**YOUR INSTRUCTIONS:** The listing below must be duplicated in full, with nothing altered.

╭─ DATA SECTION

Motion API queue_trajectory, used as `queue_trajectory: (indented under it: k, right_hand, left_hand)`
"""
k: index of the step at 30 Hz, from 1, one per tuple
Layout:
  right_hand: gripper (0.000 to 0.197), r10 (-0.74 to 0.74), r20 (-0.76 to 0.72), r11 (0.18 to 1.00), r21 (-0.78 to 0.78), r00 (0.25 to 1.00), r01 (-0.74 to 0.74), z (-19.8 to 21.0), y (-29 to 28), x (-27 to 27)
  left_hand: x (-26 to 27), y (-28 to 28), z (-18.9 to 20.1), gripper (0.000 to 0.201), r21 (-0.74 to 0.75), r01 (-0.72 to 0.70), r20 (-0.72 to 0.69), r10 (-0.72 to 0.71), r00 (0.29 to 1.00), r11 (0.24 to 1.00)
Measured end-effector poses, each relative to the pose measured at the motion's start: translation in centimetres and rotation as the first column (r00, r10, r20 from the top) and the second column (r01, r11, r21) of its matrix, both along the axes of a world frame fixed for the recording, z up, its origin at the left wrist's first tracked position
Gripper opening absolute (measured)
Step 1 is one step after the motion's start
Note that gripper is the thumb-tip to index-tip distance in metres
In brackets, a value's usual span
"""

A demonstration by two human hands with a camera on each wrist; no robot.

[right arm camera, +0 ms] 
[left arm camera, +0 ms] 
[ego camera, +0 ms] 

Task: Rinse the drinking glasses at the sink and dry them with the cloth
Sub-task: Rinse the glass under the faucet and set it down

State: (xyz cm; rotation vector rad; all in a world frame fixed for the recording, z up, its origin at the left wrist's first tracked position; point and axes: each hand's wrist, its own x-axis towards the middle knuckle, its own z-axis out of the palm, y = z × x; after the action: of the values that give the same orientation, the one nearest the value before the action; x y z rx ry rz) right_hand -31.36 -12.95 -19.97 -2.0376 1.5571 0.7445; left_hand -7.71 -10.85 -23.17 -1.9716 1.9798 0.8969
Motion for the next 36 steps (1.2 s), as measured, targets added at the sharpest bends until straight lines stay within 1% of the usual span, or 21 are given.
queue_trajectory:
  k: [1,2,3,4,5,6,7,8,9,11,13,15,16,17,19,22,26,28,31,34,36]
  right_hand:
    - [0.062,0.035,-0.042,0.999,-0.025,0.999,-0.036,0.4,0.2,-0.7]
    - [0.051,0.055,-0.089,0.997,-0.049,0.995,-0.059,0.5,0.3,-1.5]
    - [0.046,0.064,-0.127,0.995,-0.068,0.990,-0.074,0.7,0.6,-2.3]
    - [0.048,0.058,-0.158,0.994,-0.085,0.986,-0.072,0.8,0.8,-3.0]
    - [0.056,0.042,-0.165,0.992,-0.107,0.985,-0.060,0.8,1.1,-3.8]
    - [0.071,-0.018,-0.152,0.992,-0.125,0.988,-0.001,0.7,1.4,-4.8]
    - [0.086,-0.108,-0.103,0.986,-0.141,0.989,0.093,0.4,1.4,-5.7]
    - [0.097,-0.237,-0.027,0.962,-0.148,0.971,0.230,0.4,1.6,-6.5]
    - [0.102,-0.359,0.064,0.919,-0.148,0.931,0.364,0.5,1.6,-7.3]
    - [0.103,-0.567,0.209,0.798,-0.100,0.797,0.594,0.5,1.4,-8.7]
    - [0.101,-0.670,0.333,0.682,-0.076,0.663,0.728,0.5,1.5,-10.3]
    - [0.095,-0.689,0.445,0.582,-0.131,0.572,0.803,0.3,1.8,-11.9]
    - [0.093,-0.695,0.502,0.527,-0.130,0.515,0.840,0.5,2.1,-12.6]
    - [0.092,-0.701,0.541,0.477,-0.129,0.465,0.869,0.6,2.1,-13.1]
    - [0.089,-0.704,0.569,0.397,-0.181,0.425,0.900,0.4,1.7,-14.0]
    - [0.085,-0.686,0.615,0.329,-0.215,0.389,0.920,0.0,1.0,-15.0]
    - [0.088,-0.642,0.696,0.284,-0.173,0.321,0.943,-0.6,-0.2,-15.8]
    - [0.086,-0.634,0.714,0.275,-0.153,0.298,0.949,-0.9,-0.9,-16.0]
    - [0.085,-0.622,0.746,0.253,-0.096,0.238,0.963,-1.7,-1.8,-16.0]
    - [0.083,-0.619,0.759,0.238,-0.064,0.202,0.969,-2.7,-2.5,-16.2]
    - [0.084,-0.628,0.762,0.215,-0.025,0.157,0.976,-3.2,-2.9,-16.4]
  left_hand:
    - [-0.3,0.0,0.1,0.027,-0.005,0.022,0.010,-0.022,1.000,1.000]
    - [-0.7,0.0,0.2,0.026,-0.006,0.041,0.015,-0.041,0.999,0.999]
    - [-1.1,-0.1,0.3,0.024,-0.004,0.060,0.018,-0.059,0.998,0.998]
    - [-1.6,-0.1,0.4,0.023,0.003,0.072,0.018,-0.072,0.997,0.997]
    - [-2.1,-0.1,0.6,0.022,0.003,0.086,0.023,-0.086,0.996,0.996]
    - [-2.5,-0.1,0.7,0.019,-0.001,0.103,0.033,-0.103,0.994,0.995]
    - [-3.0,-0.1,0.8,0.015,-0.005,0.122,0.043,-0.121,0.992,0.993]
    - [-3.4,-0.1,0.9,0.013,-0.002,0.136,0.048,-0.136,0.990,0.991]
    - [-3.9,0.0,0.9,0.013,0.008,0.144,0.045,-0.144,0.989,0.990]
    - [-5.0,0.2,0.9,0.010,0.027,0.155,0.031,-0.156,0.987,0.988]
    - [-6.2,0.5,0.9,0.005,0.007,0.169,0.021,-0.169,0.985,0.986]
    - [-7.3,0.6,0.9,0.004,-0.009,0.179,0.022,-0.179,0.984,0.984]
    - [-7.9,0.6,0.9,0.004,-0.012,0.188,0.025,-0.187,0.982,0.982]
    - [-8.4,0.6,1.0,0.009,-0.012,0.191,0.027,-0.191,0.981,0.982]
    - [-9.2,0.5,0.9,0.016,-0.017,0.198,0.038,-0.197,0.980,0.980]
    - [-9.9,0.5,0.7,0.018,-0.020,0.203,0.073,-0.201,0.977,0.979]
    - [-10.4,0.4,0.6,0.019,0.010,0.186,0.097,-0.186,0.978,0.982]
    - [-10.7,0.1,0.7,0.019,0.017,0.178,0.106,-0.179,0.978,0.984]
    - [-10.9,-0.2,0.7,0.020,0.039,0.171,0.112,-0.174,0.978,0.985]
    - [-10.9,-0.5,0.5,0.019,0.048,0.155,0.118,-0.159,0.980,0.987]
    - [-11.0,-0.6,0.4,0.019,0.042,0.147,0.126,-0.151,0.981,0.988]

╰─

**ANSWER TO THIS PROBLEM:**
Motion API queue_trajectory, used as `queue_trajectory: (indented under it: k, right_hand, left_hand)`
"""
k: index of the step at 30 Hz, from 1, one per tuple
Layout:
  right_hand: gripper (0.000 to 0.197), r10 (-0.74 to 0.74), r20 (-0.76 to 0.72), r11 (0.18 to 1.00), r21 (-0.78 to 0.78), r00 (0.25 to 1.00), r01 (-0.74 to 0.74), z (-19.8 to 21.0), y (-29 to 28), x (-27 to 27)
  left_hand: x (-26 to 27), y (-28 to 28), z (-18.9 to 20.1), gripper (0.000 to 0.201), r21 (-0.74 to 0.75), r01 (-0.72 to 0.70), r20 (-0.72 to 0.69), r10 (-0.72 to 0.71), r00 (0.29 to 1.00), r11 (0.24 to 1.00)
Measured end-effector poses, each relative to the pose measured at the motion's start: translation in centimetres and rotation as the first column (r00, r10, r20 from the top) and the second column (r01, r11, r21) of its matrix, both along the axes of a world frame fixed for the recording, z up, its origin at the left wrist's first tracked position
Gripper opening absolute (measured)
Step 1 is one step after the motion's start
Note that gripper is the thumb-tip to index-tip distance in metres
In brackets, a value's usual span
"""

A demonstration by two human hands with a camera on each wrist; no robot.

[right arm camera, +0 ms] 
[left arm camera, +0 ms] 
[ego camera, +0 ms] 

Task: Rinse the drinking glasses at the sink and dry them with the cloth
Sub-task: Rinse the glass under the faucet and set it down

State: (xyz cm; rotation vector rad; all in a world frame fixed for the recording, z up, its origin at the left wrist's first tracked position; point and axes: each hand's wrist, its own x-axis towards the middle knuckle, its own z-axis out of the palm, y = z × x; after the action: of the values that give the same orientation, the one nearest the value before the action; x y z rx ry rz) right_hand -31.36 -12.95 -19.97 -2.0376 1.5571 0.7445; left_hand -7.71 -10.85 -23.17 -1.9716 1.9798 0.8969
Motion for the next 36 steps (1.2 s), as measured, targets added at the sharpest bends until straight lines stay within 1% of the usual span, or 21 are given.
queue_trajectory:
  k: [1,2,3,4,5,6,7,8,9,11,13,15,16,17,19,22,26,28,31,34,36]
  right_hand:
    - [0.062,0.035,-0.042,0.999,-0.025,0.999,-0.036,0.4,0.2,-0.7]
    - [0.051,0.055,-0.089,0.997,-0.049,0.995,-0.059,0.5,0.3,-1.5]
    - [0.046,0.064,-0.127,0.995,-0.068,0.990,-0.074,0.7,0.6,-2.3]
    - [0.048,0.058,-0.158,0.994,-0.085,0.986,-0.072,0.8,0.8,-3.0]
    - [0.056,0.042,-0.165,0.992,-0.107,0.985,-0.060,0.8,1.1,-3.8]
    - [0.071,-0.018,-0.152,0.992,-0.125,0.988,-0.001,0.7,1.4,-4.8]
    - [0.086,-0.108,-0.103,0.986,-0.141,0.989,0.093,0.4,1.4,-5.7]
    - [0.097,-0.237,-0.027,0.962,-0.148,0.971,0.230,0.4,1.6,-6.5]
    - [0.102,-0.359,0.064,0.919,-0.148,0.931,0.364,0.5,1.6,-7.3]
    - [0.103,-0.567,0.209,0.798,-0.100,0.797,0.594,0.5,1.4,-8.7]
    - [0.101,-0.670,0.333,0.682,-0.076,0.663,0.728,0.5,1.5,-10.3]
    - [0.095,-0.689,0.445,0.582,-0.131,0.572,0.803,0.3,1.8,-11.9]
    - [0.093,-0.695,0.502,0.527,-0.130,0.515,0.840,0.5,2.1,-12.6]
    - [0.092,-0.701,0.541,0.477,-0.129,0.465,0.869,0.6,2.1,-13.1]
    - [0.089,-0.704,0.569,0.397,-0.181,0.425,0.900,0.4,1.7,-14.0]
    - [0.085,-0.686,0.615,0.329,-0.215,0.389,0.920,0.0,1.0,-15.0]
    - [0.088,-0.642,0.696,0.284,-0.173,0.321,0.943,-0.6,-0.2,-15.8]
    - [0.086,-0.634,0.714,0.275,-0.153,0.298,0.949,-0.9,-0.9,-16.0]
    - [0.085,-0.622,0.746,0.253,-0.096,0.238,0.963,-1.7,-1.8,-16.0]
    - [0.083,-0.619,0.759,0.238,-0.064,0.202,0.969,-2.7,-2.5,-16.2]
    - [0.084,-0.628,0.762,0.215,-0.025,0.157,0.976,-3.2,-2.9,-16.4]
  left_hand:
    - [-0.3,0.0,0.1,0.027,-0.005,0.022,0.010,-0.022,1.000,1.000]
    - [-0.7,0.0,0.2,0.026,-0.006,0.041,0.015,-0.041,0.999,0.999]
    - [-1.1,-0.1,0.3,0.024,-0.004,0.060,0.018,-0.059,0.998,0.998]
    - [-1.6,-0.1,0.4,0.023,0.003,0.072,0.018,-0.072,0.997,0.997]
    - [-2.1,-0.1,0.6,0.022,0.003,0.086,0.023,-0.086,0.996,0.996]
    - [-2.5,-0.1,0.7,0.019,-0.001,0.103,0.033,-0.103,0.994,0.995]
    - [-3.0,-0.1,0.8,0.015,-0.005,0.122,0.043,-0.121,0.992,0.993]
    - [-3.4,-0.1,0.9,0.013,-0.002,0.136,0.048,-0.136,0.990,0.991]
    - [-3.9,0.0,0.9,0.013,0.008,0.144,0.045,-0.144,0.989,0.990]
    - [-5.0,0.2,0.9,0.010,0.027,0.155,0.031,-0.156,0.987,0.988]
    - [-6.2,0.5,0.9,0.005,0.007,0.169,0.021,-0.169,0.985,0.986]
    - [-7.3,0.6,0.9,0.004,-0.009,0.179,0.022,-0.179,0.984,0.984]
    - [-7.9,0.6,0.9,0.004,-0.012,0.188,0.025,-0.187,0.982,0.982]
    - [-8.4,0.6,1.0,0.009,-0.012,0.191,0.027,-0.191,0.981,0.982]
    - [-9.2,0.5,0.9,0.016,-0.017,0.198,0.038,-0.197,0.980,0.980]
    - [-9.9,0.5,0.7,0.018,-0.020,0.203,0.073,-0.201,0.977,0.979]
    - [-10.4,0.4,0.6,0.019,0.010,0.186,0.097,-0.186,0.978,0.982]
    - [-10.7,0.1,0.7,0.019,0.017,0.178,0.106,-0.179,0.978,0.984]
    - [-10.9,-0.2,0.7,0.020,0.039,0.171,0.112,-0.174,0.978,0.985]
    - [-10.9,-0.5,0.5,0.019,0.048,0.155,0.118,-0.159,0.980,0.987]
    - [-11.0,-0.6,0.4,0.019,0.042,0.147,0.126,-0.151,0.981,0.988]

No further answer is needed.